Using the Batch API is a four-step process. You must follow these steps in order to successfully process your data.
  1. Create a Batch Job: First, you make an API request to create a new job. This initial call will return a job_id and a secure, pre-signed URL that you will use to upload your data.
  2. Upload Your Input File: Next, you will upload your data file to the pre-signed URL provided in Step 1. The file must be in the specified CSV format. See below for details.
  3. Start the Batch Job: Once your file is successfully uploaded, you must make a separate API call to start the job, referencing its job_id. The job will not begin processing until this call is made.
  4. Check Job Status: To monitor the progress of your job, you will need to periodically poll the ‘Get Batch Job’ endpoint using your job_id.

Create a Batch Job

Creating a Batch Job is very simple. Sending in a request will grant you a URL to upload your content to. The URL is only good for 4-hours so be sure to upload your content before that expires. If you miss the window then you will need to create another job.
The current upload limit for each Batch Job is 25,000 items. If you have more than that, you will need to create more than one job.

Upload Your Input File

Currently Clavata supports uploading your content via a CSV.
Each Batch Job can only take one file at a time. Uploading more than one CSV will overwrite the oldest.

Text

Text processing requires the below:
  • ref_id - this could be a numbered list, a content guid, or any other identifier so long as it is unique in the row.
  • type - this should be set to ‘text’
  • content - should contain the content you wish to have evaluated
ref_id, type, content
1, text, hello
2, text, nice to meet you
3, text, have a great day!
Download text example

Image

Image processing requires the below:
  • ref_id - this could be a numbered list, a content guid, or any other identifier so long as it is unique in the row.
  • type - this should be set to ‘image_url’
  • content - should contain the content you wish to have evaluated
ref_id, type, content
568695, image_url, https://image.com/1234_fuzzy_bunny.png
568696, image_url, https://image.com/5678_fluffy_cat.png
568727, image_url, https://image.com/0912_funny_dog.png
Download image example
Ensure your image URLs are publicly accessible!

Start the Batch Job

Once your content is uploaded, you will need to make another call to start the job.
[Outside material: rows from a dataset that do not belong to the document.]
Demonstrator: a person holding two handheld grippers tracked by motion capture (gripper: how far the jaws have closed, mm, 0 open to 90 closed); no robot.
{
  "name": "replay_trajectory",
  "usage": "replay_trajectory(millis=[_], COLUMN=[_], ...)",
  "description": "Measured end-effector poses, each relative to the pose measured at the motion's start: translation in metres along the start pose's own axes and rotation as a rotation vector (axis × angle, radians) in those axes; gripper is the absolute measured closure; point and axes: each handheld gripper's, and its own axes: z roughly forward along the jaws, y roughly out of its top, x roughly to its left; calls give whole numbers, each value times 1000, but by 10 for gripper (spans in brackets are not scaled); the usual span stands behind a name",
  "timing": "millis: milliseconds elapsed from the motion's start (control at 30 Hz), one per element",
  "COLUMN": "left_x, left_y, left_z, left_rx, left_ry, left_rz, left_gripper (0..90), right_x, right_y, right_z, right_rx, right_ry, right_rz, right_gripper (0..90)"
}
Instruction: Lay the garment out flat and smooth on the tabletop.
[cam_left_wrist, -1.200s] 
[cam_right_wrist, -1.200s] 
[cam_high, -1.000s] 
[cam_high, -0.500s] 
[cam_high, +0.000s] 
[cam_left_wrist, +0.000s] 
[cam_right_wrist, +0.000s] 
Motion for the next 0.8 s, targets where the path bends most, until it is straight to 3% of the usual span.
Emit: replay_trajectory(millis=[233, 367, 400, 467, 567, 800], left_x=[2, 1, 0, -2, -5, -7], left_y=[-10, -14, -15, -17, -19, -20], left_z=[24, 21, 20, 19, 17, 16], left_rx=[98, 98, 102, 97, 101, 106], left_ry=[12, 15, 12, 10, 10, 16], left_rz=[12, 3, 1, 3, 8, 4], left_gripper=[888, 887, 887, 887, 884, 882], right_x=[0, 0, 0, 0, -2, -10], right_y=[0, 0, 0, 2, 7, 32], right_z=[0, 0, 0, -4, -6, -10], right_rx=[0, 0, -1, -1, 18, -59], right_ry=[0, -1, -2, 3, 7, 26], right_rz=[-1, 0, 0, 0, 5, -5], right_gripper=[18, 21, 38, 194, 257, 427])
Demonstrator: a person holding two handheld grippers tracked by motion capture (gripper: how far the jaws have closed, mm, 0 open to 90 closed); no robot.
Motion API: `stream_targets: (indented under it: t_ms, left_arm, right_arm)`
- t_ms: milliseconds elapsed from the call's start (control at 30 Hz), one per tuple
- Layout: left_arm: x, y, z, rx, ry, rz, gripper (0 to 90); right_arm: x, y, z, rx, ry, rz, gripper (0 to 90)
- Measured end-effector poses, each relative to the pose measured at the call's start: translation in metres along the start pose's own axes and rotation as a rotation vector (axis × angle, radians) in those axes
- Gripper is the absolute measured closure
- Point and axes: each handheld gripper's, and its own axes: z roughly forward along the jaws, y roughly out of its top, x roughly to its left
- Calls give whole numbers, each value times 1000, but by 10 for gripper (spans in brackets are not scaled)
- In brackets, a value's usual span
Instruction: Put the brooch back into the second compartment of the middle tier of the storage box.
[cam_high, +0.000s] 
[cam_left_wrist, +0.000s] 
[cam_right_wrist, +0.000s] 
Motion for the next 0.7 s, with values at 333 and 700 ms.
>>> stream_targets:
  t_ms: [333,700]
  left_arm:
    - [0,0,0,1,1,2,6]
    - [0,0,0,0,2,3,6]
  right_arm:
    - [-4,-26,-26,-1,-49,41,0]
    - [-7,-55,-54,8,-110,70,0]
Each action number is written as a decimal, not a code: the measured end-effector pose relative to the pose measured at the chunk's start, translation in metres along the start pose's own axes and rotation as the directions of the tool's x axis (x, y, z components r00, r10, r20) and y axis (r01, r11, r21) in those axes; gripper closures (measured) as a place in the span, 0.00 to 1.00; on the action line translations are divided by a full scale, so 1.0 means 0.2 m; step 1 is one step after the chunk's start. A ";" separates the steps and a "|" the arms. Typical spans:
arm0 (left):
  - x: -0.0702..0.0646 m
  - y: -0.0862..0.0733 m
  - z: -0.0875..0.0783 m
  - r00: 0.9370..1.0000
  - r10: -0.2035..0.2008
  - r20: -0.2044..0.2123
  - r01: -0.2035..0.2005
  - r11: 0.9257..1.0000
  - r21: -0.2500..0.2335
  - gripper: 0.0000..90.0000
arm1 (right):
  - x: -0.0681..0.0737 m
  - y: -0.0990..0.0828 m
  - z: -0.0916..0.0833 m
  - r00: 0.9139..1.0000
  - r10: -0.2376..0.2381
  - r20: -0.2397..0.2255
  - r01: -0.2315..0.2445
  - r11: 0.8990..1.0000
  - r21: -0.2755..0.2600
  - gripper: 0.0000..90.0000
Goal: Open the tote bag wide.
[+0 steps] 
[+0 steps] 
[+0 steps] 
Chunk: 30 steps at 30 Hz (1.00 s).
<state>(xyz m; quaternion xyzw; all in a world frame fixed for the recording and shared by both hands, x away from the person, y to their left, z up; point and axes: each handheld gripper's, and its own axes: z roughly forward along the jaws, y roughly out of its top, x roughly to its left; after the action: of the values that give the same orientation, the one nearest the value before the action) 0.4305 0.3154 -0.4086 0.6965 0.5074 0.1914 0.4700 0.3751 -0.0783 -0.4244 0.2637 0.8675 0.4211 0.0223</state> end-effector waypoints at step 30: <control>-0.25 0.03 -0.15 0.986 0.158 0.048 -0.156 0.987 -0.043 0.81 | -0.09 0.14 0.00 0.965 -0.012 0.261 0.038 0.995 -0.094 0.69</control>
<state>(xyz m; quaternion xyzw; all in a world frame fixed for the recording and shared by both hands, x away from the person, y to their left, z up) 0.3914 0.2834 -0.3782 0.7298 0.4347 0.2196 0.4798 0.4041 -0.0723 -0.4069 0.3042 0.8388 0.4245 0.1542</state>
You cannot upload content once a job has started.

Performance Expectations

Batch Job processing time is not guaranteed and can vary significantly based on several factors:
  • Job Size: Larger jobs will naturally take longer to complete.
  • Content Type: Image processing is more resource-intensive and will take longer than text processing.
  • Policy Complexity: Jobs run against policies with a higher number of assertions or more complex logic will require more processing time.
  • System Queue: There may be a delay before your job begins processing as it waits in our internal queue.

Check Job Status

You will need to check on your job status periodically. When the job status returns BATCH_JOB_STATE_COMPLETED, the response from the API call will also contain a output_url to download your results. This URL is valid for 4-hours. Each pull of Batch Job Status will return a new URL for completed jobs. Each of these are good for 4-hours. Your results are stored for much longer and can be retrieved at your convenience.

Stages

Your job will pass through several stages. You can monitor these by polling the ‘Get Batch Job’ endpoint.
  • BATCH_JOB_STATE_QUEUED - Your job is in the queue waiting for processing.
  • BATCH_JOB_STATE_PREPROCESSING - Your job is being prepared and validated.
  • BATCH_JOB_STATE_SUBMITTED - Your job has been submitted to the AI for evaluation.
  • BATCH_JOB_STATE_POSTPROCESSING - The results are being compiled.
  • BATCH_JOB_STATE_COMPLETED - Your job is complete and the results are ready to be downloaded.
  • BATCH_JOB_STATE_ERROR - Your job has encountered an error.